The Advocate & Democrat (Newspaper), Monroe County, TN (1979)
I know many of my have probably heard of the attempted murders which occurred outside of Berryville, Arkansas. A West Coast couple, Norman and Leela Sterns, on a cross-country drive imprisoned by crazed local along with a paleontologist, Wayne Thomas, at his roadside zoo, Cosmic Caverns. Their captor, Adolphus Washington Greely III, son of Adolphus Greely II and Anna Louise Sponsler, and grandson of Adolphus Washington Greely I, the famous polar explorer and Medal of Honor recipient, intended to feed them to a giant dinosaurian reptile, later revealed as a Tennessee Cave Turtle, he held in an underground lake on their property. Thomas, with the help of Greely’s terrified servant, helped the pair to escape, though he, Greely, the maid, and the so-called Terrorpin died in an explosion which collapsed one entrance to the cave.

It is unknown where Greely procured the turtle, as they are not native to the region, though he likely got it while filling the rest of his makeshift zoo. According to Japanese zoologist Shohei Muku, Cosmic Caverns is an almost perfect environment for the Tennessee Cave Turtle. “Cosmic Caverns has constant humidity and high temperatures, for caves I mean, of 17 degrees Celsius. You’ve got a large underground body of water of indefinite size with connections to the surface for the turtle to live in. The cave was ever stocked with a large population in trout in the 1920s. If anywhere outside of Craighead Caverns was going to be used as a home for a Tennessee cave turtle, it would be there.”

The news of this terrible misfortune has already spread to our community, sparking outrage. Some citizens have even petitioned to close down the Lost Sea and kill Bessie. I feel I must urge calm. The true monster was Greely, not his turtle. Regardless, our turtle, Bessie, has never been reported attacking or harming anyone. It would be unfair to persecute her for it.

According to the Sterns, Greely seems to have had his full faculties about him, as the pair describe him constantly rambling bizarre nonsensical statements such as "There is a legend in these hills, that when it rains and the sun shines at the same time, the devil is kissing his wife." Whatever this might mean is certainly inscrutable to me.
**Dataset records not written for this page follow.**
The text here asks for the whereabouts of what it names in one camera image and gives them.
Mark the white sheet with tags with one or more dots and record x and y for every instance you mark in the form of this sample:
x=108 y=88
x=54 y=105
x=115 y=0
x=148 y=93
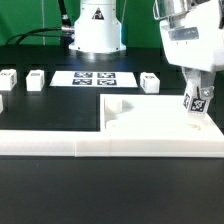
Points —
x=93 y=79

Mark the white L-shaped obstacle fence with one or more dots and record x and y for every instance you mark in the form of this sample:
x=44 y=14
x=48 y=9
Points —
x=54 y=143

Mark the white part at left edge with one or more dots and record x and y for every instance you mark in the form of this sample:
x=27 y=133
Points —
x=1 y=104

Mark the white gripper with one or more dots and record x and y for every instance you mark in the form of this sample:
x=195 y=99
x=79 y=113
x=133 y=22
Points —
x=192 y=33

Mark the white square table top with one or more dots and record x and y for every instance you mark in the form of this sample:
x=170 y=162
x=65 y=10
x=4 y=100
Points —
x=157 y=125

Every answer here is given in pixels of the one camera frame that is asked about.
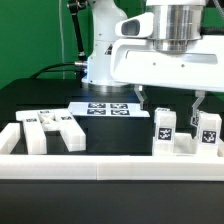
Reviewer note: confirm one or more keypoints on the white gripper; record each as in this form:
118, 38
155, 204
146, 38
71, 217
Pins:
169, 50

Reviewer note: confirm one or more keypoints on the white chair seat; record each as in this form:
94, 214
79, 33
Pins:
183, 144

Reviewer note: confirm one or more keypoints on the white chair back frame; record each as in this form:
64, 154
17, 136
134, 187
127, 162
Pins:
37, 122

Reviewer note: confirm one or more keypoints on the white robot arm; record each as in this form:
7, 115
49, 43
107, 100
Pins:
105, 17

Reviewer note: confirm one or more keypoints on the white marker sheet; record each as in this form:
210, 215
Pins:
106, 109

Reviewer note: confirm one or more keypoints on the white U-shaped fence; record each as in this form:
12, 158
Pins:
55, 167

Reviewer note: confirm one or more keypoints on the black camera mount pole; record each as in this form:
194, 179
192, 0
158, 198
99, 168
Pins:
75, 6

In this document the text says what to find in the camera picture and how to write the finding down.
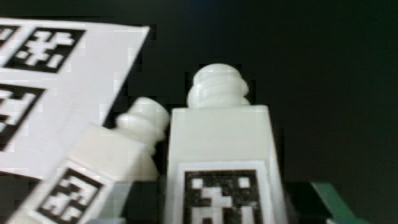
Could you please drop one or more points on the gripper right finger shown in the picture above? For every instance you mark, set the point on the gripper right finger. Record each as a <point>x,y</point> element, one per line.
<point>316,206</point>

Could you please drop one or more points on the white table leg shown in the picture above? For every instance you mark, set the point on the white table leg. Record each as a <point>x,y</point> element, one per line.
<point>80,195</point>
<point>224,188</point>

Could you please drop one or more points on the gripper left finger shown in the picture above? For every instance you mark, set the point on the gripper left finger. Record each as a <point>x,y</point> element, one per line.
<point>133,204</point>

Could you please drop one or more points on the marker sheet with tags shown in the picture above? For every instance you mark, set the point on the marker sheet with tags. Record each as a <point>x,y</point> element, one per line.
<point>64,64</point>

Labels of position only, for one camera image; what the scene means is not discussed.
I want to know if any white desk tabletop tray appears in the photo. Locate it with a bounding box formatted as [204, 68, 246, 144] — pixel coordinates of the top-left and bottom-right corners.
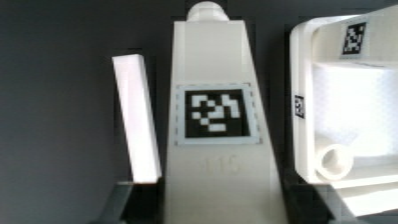
[289, 4, 398, 224]

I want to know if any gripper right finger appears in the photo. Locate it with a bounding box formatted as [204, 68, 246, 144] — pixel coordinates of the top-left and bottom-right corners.
[282, 180, 356, 224]

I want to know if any white U-shaped fence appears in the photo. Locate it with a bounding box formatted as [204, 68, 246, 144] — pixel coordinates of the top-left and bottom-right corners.
[111, 54, 161, 184]

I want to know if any white desk leg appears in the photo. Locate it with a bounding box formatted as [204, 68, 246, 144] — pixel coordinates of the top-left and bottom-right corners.
[163, 1, 287, 224]
[312, 11, 398, 68]

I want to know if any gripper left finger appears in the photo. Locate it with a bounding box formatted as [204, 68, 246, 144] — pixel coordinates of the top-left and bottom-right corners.
[86, 182, 157, 224]
Regardless, no sane man would endeavor to feed random individuals to turtles. However, the depiction of Greely as a crazed Hill Billy does not ring true. Greely, both well-educated and relatively well-off, bought and ran the small zoo and cave system with money from the international conservation organization HBD. Clearly, whatever mental issues he had were well hidden or appeared suddenly.
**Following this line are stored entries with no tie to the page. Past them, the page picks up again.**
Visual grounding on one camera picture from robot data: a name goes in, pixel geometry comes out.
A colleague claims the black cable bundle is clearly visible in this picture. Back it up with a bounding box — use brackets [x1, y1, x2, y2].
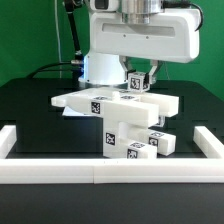
[26, 0, 85, 80]

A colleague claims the white marker sheet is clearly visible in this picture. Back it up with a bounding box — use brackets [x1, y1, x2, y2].
[62, 106, 84, 117]

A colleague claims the white thin cable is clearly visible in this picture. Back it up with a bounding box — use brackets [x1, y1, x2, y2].
[54, 0, 64, 80]

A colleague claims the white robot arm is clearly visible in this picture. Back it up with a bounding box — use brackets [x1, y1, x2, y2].
[80, 0, 204, 85]

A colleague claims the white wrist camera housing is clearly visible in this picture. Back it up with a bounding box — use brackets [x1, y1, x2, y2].
[90, 0, 119, 12]

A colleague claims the white chair seat block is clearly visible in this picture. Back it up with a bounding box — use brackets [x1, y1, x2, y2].
[102, 116, 151, 158]

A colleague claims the white U-shaped border fence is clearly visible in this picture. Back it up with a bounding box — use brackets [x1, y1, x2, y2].
[0, 125, 224, 184]

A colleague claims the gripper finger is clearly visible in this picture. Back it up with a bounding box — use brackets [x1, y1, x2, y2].
[119, 56, 136, 80]
[149, 60, 163, 84]

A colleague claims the white chair back frame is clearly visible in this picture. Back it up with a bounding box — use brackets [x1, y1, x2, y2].
[51, 87, 179, 128]

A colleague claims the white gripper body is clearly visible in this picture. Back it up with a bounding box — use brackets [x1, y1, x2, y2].
[90, 9, 200, 63]

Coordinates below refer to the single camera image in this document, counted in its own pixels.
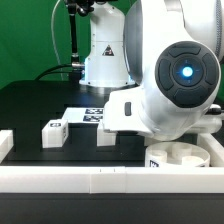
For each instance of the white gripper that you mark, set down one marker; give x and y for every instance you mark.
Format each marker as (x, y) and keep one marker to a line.
(122, 113)

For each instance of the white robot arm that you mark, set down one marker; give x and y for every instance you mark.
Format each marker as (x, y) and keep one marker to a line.
(162, 64)

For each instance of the white sheet with tags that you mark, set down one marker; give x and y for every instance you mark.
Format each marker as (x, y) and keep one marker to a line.
(83, 115)

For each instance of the white U-shaped fence frame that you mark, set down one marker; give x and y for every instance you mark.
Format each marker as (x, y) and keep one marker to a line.
(47, 179)

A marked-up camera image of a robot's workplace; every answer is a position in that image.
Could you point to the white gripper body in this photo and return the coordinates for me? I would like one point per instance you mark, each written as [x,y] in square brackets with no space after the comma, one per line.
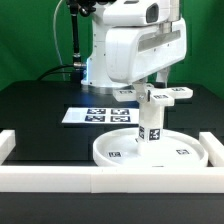
[137,52]

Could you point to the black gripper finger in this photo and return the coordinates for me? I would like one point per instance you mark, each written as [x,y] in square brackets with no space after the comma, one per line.
[163,76]
[140,87]

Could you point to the white cross table base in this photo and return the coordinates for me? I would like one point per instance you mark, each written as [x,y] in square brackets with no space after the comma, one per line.
[156,96]

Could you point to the white round table top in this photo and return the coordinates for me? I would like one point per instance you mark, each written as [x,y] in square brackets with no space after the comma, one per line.
[166,149]

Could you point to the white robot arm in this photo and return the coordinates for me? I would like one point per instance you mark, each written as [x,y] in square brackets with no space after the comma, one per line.
[123,13]

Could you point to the white marker sheet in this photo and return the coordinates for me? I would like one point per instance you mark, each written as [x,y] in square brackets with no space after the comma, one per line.
[75,115]

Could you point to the white fence right bar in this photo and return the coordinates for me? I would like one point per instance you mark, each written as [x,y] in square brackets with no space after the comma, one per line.
[214,148]

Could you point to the white fence bar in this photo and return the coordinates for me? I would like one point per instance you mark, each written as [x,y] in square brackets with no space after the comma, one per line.
[7,144]
[214,148]
[110,180]

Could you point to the white fence front bar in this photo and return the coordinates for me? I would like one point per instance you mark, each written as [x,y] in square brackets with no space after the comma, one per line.
[110,180]

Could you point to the white fence left bar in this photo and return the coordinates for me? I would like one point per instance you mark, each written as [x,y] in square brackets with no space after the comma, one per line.
[7,144]

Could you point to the black camera pole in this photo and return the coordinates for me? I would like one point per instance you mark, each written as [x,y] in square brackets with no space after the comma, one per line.
[83,8]

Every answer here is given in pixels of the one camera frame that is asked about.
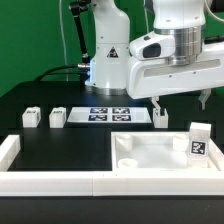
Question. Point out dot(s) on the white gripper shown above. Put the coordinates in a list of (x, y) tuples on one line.
[(149, 74)]

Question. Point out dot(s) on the white square tabletop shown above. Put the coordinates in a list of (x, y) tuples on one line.
[(160, 151)]

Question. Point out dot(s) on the white marker base plate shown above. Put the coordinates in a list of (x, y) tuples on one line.
[(112, 115)]

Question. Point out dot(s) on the white U-shaped fence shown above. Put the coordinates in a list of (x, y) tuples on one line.
[(103, 183)]

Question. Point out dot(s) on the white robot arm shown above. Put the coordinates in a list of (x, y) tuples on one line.
[(172, 58)]

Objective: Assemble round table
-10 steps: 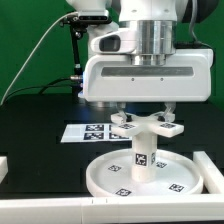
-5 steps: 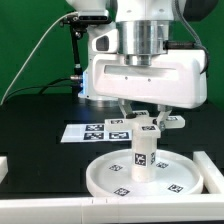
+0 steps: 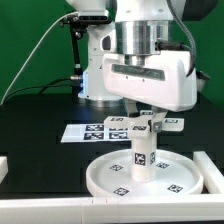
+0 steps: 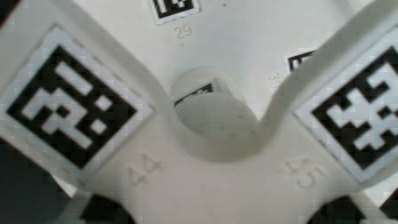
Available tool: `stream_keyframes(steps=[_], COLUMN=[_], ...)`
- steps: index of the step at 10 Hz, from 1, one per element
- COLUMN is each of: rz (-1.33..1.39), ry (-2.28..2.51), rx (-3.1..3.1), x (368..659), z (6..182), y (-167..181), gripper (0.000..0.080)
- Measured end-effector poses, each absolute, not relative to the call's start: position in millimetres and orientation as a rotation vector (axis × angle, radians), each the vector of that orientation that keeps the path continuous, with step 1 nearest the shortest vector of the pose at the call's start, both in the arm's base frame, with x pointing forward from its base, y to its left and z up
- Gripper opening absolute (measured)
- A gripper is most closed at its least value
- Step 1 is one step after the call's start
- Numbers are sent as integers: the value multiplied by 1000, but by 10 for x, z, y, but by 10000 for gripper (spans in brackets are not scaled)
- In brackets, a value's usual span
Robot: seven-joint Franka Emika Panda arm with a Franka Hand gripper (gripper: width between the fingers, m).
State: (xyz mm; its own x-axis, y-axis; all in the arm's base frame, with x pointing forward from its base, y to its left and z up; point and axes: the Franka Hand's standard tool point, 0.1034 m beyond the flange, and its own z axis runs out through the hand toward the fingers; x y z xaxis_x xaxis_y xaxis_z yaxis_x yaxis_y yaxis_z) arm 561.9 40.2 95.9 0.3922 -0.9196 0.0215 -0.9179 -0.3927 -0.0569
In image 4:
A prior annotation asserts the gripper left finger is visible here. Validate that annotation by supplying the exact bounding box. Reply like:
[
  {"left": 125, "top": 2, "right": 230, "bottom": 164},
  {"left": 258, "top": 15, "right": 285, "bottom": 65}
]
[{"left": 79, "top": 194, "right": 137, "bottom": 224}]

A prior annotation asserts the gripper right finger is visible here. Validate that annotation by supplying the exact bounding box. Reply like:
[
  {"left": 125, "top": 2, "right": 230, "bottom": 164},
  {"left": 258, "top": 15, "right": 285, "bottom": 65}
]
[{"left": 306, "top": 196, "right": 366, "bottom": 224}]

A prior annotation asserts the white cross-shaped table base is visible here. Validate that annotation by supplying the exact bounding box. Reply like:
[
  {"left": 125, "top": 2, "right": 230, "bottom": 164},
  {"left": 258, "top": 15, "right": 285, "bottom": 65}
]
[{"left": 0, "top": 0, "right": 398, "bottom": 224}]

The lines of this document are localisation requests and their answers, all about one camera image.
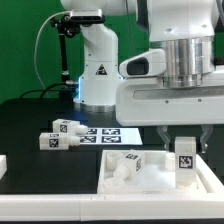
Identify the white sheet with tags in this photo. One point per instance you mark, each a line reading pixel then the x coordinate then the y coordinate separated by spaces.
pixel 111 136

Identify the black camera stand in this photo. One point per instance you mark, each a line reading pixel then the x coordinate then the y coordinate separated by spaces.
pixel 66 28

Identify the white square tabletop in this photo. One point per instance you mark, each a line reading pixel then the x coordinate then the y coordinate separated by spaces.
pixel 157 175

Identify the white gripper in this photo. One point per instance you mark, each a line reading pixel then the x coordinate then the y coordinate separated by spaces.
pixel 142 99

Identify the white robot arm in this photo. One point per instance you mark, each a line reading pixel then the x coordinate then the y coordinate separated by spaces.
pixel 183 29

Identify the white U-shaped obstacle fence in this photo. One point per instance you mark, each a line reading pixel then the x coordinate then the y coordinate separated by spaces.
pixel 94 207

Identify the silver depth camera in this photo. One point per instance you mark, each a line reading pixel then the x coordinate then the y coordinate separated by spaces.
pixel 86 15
I can’t help but wonder if there was more going on with the attempted murders than we know now. No college, colleague, or search of literature has turned up any information on an assistant professor of paleontology named Wayne Thomas. Similarly, the fact that he identified the turtle as a mosasaur throws doubt on his academic ability or knowledge. The one thing he appeared to have excelled at is powering through massive head trauma and a bullet wound to be instrumental in the Sterns’ escape. Of course, this does not necessarily imply anything sinister; Thomas may have simply been inflating his credentials when faced with a pretty lady. It is the place of the police to determine the true story of events; I just caution my readers to not take everything they read at face value.

Perhaps the story is not over for Cosmic Caverns. Carroll County Deputy Randy Langhover has expressed interest in buying the cave from HBD. While he has stated that he currently has no plans to maintain the aboveground zoo, he hopes that “Cosmic Cavern, in its natural majesty, can forget its bloody past and become a welcome attraction for all.”